What to work on - Below is a listing; transcribe it exactly but without any images.
▬▬▬
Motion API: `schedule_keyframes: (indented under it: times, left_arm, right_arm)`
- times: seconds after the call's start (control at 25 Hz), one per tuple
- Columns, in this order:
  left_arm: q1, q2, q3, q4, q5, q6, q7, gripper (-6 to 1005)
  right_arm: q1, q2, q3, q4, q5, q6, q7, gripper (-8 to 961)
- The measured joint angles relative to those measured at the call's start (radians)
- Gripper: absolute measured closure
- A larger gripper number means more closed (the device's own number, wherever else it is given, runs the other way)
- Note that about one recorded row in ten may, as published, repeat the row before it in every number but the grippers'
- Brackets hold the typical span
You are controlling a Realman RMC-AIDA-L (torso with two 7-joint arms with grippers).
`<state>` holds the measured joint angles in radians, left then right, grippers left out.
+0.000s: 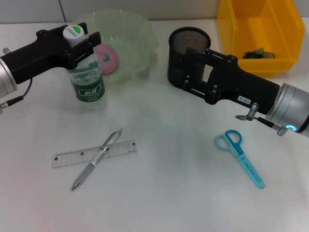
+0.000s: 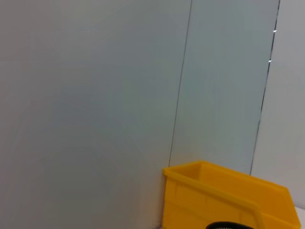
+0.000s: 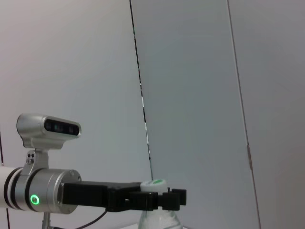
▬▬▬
Result of this exercise -
Motion API: `schedule_keyframes: (indented under it: times, left_arm, right_arm)`
- times: seconds after the call's start (control at 25 Hz), one per tuple
- Columns, in this order:
  left_arm: q1, q2, q3, q4, q5, q6, q7, gripper (-6 to 1005)
  right_arm: q1, q2, q3, q4, q5, q6, q7, gripper (-8 to 961)
- The measured joint angles relative to those measured at the call's start (radians)
- Gripper: absolute measured closure
- A larger gripper number means more closed (the device's own number, wherever else it is given, runs the other way)
- Note that about one recorded row in ten may, as published, repeat the row before it in every number but the grippers'
- Brackets hold the typical span
You are controlling a Realman RMC-AIDA-L (torso with two 7-joint arms with grippers).
`<state>` holds the measured joint angles in radians, left then right, grippers left out.
+0.000s: 
+0.000s: 
+0.000s: 

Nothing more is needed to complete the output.